TRY IT: Line count for the string "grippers": state how many lines in the records below hold it, giving only the number.

[Stored items from a collection]
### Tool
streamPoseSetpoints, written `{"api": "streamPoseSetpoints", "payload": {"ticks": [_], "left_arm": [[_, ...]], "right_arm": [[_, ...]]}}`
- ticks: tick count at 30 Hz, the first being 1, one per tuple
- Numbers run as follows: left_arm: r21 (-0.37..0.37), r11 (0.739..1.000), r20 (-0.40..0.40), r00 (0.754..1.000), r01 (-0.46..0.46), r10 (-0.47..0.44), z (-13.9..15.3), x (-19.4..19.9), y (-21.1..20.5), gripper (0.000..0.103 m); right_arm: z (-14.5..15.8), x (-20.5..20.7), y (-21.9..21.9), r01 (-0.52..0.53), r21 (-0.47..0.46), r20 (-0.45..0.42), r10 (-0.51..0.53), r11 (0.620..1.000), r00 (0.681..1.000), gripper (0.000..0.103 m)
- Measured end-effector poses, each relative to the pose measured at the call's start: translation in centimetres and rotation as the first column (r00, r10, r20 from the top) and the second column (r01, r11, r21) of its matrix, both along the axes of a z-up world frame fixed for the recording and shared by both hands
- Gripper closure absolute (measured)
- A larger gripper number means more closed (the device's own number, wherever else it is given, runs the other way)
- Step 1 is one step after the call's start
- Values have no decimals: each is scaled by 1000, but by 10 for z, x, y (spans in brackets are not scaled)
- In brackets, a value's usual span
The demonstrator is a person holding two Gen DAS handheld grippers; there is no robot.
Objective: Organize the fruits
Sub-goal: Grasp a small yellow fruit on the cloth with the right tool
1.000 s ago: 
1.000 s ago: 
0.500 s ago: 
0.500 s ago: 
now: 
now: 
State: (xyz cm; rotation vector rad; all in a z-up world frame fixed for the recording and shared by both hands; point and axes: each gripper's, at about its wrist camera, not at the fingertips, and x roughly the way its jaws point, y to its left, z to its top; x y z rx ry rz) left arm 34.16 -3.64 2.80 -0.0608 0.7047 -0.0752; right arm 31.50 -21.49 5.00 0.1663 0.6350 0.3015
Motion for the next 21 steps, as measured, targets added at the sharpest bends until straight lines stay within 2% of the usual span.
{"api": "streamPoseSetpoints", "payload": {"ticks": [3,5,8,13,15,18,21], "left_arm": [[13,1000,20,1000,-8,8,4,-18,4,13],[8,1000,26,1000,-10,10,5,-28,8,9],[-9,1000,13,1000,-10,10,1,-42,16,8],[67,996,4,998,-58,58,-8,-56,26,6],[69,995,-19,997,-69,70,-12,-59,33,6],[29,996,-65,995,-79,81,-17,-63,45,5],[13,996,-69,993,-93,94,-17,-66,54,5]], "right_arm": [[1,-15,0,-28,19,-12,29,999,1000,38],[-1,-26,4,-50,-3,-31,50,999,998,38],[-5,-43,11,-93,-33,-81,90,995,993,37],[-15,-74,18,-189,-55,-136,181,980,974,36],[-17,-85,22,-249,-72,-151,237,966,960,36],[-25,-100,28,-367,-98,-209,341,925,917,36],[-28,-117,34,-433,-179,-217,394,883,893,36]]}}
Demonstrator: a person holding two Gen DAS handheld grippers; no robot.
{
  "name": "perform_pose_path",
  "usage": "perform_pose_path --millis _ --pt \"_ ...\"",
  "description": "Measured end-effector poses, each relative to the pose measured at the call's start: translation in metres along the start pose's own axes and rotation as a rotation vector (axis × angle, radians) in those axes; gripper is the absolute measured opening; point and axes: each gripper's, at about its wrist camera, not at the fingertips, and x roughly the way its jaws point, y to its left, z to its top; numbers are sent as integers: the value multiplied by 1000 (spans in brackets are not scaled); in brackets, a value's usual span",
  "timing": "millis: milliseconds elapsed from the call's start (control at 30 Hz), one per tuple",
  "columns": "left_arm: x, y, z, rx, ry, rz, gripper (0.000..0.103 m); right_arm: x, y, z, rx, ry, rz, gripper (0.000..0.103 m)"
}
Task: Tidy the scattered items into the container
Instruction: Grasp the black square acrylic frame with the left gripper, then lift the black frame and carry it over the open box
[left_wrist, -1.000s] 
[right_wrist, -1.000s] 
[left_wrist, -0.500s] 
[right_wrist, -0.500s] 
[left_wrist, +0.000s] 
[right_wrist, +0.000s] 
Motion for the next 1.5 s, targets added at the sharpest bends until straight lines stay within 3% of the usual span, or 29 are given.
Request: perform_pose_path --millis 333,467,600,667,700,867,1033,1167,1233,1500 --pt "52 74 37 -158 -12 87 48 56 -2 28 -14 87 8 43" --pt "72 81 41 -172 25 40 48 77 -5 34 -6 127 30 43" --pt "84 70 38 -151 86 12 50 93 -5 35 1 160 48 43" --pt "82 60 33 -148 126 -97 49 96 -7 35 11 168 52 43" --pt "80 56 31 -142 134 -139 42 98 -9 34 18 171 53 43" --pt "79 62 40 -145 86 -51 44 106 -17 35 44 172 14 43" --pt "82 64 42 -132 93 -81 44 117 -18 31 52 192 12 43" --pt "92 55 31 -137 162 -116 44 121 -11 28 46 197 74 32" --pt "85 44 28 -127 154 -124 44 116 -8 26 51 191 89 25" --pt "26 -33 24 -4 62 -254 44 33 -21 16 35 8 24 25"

ANSWER TO THIS PROBLEM: 2